The poll asked voters if they would support an increase in the income or sales tax to boost state funding for schools "if it were paired with a partial, but not dollar for dollar, reduction of property taxes ..." Statewide, 50 percent of respondents said they would support such an increase, while 38 percent were opposed. Another 12 percent were undecided.
Mason-Dixon managing director Brad Coker said the results should be read with caution.
"That's not surprising results for a poll question," Coker said. "There's nothing more popular than schools. But history has shown that when these sorts of things get put on a ballot and people have to vote to raise their taxes, they generally don't."
It also means that a lawmaker who votes to raise either the income or sales tax could still be vulnerable at the next election, Coker said.
However, Ralph Martire of the Center for Tax and Budget Accountability argued that voters are ahead of politicians when it comes to school funding.
"I think it's very clear voters in Illinois show they pretty much support a tax increase at the state level," Martire said. "The only reason you don't see higher numbers is they don't trust Springfield to deliver the tax relief."
Moffitt agrees, noting "People want some assurances that the money will go to education and that downstate residents will see the benefits." He said voters would be more likely to approve tax increases for education if there was a sunset on it, so that voters would be guaranteed the opportunity to evaluate the effectiveness of the changes three to five years down the road.
Martire also acknowledged that, despite polls showing support for a tax swap, politicians - even those who recognize that school funding needs to be changed - will have a hard time voting for it because their opponents will use any such vote against them in an election campaign.
"It's pretty easy to send an anti-tax message," Martire said.
Blagojevich has flatly ruled out any increase in the income or sales tax during the next four years if he is re-elected. Topinka has said any increase in those taxes should be "a last resort."
Instead, both have offered other ideas for enriching state coffers - but the Copley poll indicates neither idea has overwhelming support among voters.
Blagojevich has proposed selling the state lottery and using the proceeds to increase education funding. The Copley poll shows only 29 percent of respondents favor that idea, while 49 percent oppose it. Another 22 percent are undecided.
Topinka's idea to put a casino in Chicago to generate additional gambling revenue for Illinois has more support, but still not from a majority of respondents. The poll shows that 46 percent of voters favor the casino idea; 40 percent oppose it and 14 percent are undecided. In Cook County, which includes Chicago, 53 percent support the casino and 38 percent oppose it. It is the only part of the state where more than half of the respondents supported a Chicago casino.
Moffitt and Myers both said they do not think either plan is a viable, long-term solution to school funding woes.
"If the lottery is a money-maker, I think it should continue to be a money-maker," Moffitt said. "We should not sell it, because we would be giving it up for a short-term infusion of cash. I think education should be a priority and not something you leave to gambling revenues. Our kids are our priority and we should be willing to pay for a quality education and not depend on gambling to do that."

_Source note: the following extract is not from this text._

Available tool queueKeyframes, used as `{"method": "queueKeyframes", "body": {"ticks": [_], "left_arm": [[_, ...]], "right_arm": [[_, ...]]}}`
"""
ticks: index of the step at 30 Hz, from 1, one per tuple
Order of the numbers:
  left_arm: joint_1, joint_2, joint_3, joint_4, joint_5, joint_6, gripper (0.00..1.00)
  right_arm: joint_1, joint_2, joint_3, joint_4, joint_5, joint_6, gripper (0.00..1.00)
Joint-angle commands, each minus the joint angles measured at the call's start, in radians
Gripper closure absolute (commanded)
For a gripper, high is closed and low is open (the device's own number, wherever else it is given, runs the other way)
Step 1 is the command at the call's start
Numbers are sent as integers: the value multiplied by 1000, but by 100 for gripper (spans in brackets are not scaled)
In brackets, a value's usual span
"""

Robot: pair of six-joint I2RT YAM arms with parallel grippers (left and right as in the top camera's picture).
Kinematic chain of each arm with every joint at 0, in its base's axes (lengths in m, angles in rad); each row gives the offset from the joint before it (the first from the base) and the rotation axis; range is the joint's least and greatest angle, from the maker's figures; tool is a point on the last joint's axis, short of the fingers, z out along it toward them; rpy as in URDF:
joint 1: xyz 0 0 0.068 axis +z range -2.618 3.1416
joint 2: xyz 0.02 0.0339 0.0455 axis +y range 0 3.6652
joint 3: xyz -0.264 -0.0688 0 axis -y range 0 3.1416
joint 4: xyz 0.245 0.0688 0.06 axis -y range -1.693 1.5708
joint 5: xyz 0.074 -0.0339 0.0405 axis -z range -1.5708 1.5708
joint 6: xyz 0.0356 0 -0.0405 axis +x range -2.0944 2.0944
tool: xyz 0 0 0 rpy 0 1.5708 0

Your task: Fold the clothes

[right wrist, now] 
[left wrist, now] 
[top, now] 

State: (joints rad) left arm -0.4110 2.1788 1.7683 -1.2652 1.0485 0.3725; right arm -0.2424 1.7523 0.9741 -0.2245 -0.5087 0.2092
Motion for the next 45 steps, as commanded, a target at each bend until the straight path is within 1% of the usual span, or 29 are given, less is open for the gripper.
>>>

Voters also weren't too thrilled with the idea of expanding the number of gaming positions at existing casinos, another part of Topinka's plan. Only 35 percent of respondents said they support the idea, while 47 percent said they oppose it.
That may reflect voters' predominant feeling that legalized gambling has had a negative effect on the quality of life in the state. Asked whether gambling has had a positive or negative effect on the state, only 16 percent said it's made Illinois a better place. Thirty-eight percent said the effects have been negative, while 42 percent think it's had no impact one way or another.